Der Triumph TR6 hat Charakter und Charme – er ist kantig, schlicht und schnell.


Der Triumph TR6 verkaufte sich während seiner Produktion in den Jahren von 1968 bis 1976 über 94.600 Mal. Der Roadster des britischen Autoherstellers Triumph hatte ein gutes Preis-Leistungs-Verhältnis. Als der TR6 im Jahr 1968 vorgestellt wurde, basierte das Chassis im Wesentlichen immer noch auf dem TR4. Karmann war ein Karosseriebauer, der in Osnabrück das Design des TR6 entwickelte. Giovanni Michelotti entwarf die vorhergehenden Modelle, er stand allerdings nicht mehr zur Verfügung. Die verspielte Form des TR5 wurde in der Linienführung beim TR6 glatter. Grundsätzlich blieb die Form an Michelottis TR4 angelehnt.

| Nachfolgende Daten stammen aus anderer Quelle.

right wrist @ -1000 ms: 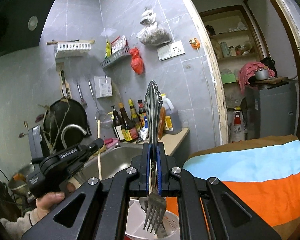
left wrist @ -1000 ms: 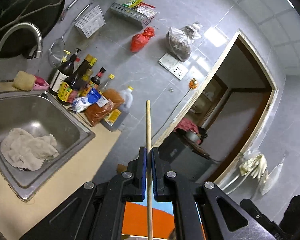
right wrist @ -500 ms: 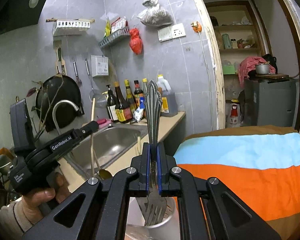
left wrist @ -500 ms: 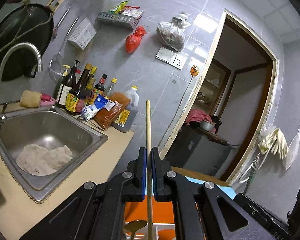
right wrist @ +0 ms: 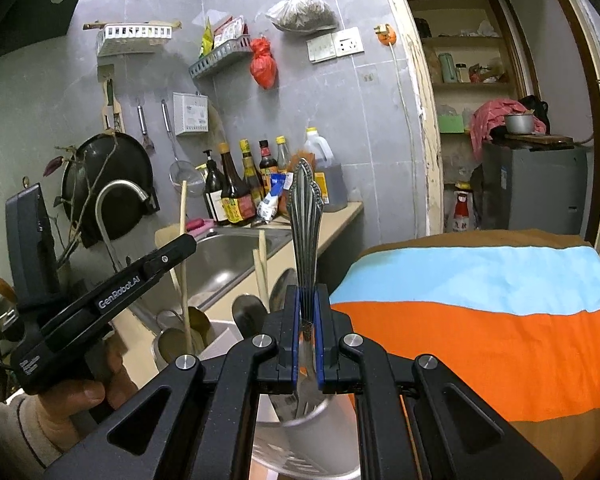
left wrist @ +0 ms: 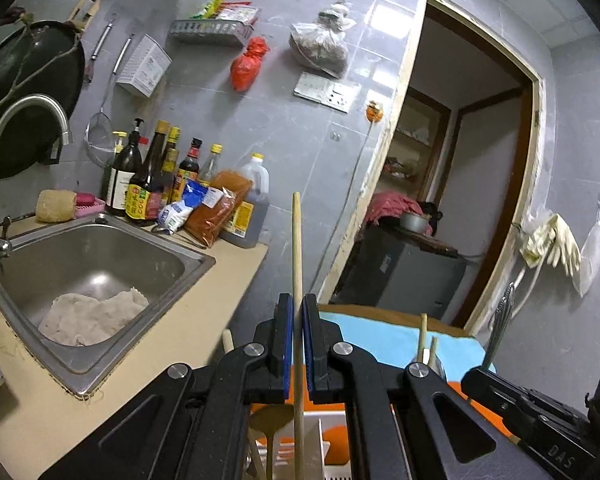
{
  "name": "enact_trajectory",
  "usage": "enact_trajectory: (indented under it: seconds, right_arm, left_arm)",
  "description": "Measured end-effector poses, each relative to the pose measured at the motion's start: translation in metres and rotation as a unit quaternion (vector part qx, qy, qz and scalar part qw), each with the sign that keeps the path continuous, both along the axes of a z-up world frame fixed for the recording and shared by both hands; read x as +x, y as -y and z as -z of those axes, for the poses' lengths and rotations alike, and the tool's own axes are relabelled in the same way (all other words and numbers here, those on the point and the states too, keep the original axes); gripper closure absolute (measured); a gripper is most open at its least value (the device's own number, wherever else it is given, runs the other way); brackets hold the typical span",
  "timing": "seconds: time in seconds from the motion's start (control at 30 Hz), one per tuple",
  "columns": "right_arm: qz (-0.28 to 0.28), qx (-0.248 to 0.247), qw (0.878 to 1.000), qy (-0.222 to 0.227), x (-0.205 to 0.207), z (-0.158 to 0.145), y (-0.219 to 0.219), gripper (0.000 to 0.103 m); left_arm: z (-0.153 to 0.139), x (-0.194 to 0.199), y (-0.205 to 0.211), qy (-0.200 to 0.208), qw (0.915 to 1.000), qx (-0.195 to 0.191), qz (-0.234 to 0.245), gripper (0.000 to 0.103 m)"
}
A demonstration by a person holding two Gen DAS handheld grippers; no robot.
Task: Organize utensils
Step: 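Lift and carry the chopstick with left tool while right tool carries the fork to the holder, then open left tool to drop the chopstick while right tool drops the fork into the holder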
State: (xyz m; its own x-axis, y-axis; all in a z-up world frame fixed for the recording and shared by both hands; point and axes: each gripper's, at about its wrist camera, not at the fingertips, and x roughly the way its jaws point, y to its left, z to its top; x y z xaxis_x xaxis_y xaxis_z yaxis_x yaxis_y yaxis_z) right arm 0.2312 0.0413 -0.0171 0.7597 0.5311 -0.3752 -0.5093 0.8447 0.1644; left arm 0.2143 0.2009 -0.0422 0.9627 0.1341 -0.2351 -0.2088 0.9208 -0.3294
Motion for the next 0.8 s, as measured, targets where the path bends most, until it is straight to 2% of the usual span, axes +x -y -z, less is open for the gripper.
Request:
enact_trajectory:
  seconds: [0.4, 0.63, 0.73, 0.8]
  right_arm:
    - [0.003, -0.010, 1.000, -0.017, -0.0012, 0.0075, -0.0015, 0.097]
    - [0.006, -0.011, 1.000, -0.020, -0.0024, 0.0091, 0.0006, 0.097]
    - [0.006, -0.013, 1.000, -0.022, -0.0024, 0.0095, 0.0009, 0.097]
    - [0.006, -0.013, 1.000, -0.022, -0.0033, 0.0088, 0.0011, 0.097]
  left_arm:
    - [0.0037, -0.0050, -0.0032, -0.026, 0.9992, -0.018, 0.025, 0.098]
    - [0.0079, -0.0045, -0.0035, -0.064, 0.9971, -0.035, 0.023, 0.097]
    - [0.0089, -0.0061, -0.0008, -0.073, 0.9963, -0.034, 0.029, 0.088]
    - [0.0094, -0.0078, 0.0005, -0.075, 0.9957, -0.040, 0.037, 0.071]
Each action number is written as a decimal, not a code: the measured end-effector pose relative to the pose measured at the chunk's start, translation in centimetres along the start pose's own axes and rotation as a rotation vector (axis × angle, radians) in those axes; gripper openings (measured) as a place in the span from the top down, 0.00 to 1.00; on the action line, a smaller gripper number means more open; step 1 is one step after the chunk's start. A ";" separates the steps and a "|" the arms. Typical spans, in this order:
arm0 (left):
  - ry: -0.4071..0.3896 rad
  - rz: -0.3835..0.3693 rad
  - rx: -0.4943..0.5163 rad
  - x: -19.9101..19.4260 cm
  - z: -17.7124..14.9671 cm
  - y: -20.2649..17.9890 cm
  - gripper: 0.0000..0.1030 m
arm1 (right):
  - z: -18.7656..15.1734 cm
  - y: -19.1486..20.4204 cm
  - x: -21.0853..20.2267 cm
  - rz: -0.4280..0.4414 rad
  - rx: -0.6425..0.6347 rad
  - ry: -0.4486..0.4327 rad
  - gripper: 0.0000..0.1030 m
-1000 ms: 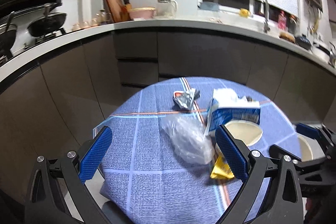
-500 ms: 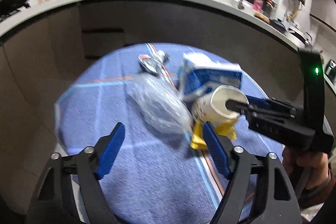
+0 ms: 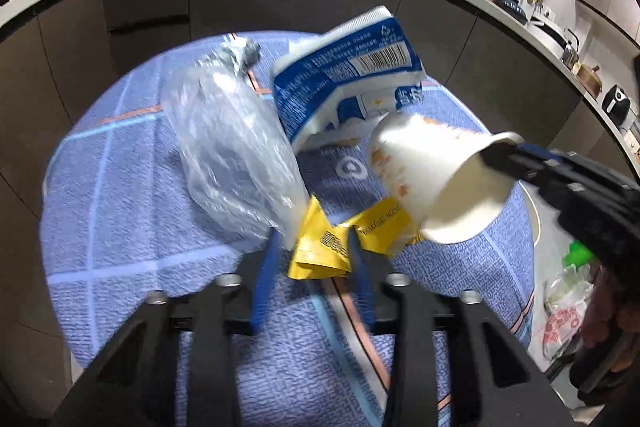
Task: Collect trash
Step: 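Grasp the white paper cup with the right gripper while the left grasps the yellow wrapper, then lift the paper cup and yellow wrapper and carry both toward the white bin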
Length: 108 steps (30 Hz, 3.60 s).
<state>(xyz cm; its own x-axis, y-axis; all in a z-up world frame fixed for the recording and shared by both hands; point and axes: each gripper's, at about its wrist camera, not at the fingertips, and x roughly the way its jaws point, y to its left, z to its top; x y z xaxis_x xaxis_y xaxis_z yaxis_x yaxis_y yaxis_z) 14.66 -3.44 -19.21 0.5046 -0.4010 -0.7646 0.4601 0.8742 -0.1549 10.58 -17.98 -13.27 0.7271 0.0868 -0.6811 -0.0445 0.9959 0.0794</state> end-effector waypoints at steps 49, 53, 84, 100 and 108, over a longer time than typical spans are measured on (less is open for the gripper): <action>0.069 -0.039 0.305 -3.0 -3.1 -6.9 0.52 | -2.2 -5.6 -8.1 -0.111 0.124 -0.125 0.92; 0.121 -0.055 0.299 -2.0 -2.8 -6.6 1.00 | -2.2 -5.6 -8.1 -0.111 0.125 -0.129 0.92; 0.104 -0.027 0.557 -0.8 -2.5 -9.1 0.53 | -3.3 -9.9 -10.8 -0.126 0.229 -0.175 0.92; 0.017 -0.275 0.333 -6.4 2.5 -9.3 0.92 | -3.0 -10.8 -12.0 -0.185 0.233 -0.204 0.92; -0.038 -0.390 0.309 -4.6 8.1 -14.8 0.92 | -4.7 -15.2 -13.1 -0.286 0.308 -0.210 0.92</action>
<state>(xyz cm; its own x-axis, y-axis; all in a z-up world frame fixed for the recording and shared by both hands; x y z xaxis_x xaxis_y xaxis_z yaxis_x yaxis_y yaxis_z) 11.46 -16.71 -8.29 0.2760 -0.6966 -0.6623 0.8116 0.5381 -0.2277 -1.49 -34.09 -9.03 0.8047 -0.2287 -0.5479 0.3601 0.9217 0.1442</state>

Technisch blieb ebenfalls alles beim Alten, der Motor stammt aus dem TR5. Erst im Jahr 1976 wurde der Triumph TR6 dann durch den TR7 abgelöst, wobei der TR6 bis dahin zu den meist produzierten Modellen in der Geschichte von Triumph wurde.

Die Leistung des TR6
Einen 6-Zylinder mit 2,5 Litern Hubraum und einer Saugrohr-Benzineinspritzung hatte die europäische Version des TR6. Über ein 4-Gang-Schaltgetriebe wurde die Kraft von 143 PS übertragen. Die USA hatten andere Abgasbestimmungen, der Triumph hatte hier einen Doppelvergaser und zwischen 98 und 106 PS. Der TR6 hat an der Hinterachse Trommelbremsen und an der Vorderachse Scheibenbremsen. Mit einem schwächeren Motor mit einer Leistung von gedrosselten 123 PS waren die in Europa ab dem Jahr 1973 ausgelieferten Modelle bestückt.

Ein echter Klassiker
Der TR6 ließ sich durch ein optional erhältliches Hardtop zu einem GT umwandeln. Der raue Charme von britischen Roadstern wehte durch den Triumph TR6. Er ist ein Klassiker für Windgesichter, die im Sturm erobert werden wollen. Der TR6 ist einfach schnell, schlicht und kantig. Die Technik beim TR6 gilt als robust, dennoch wird eine gute und regelmäßige Pflege benötigt. Bei vielen älteren Engländern steckt oft in der Elektrik der Wurm drin, allerdings gibt es für den TR6 viele Ersatzteile zu kaufen. Circa 90 Prozent der Triumph TR6 wurden für den Export hergestellt, in England gibt es dadurch nicht mehr allzu viele Exemplare. Seit dem Kauf von Rover im Jahr 1994 liegen die Markenrechte von Triumph bei BMW. BMW behielt die Namensrechte von Triumph, Mini und Riley nach der Trennung von Rover und BMW. Pure Fahrfreude bringen in dem TR6 auf jeden Fall der Reihensechszylinder und der bullige Auftritt.